Intelligence, the ability to act under uncertainty, spans not just physical, but also computational scales: Modern machine learning algorithms, capable of building highly structured models and taking complicated decisions, rely on low-level computational routines for tasks like integration, optimization, and elementary algebraic computations. These methods are often taken as black boxes and not given much thought. The scientists in the newly established group believe there is still plenty of room for improvement at this bottom end of the intelligence hierarchy.
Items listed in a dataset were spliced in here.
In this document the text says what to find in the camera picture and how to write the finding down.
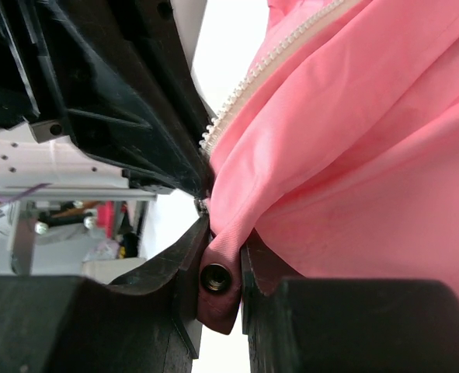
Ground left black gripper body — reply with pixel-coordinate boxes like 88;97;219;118
0;1;213;197

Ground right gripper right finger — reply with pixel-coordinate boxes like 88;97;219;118
241;233;459;372

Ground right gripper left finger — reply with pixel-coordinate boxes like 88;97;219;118
0;217;209;372

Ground pink hooded zip jacket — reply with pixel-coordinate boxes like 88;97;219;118
197;0;459;334

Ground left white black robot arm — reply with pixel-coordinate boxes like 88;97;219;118
0;1;213;197

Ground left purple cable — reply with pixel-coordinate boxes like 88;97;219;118
0;183;51;203

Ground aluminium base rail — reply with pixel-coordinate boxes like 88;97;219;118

The insight that numerical methods are learning machines is not new, but only beginning to achieve its full impact. A crucial insight in the preparatory work that led to the award of the grant is that many classic algorithms can be interpreted in a mathematically precise way as statistical estimators using certain implicit modelling assumptions. This insight gives a firm mathematical foundation to stand on: The classic algorithms, used and trusted in a myriad inner loops every day, are performing statistical inference, at low cost and high reliability. Extending from this basis, the group builds modified algorithms that can share information between related computations, propagate uncertainty through chains of computations, and use tangible prior information to tailor their behaviour to specific, challenging problems.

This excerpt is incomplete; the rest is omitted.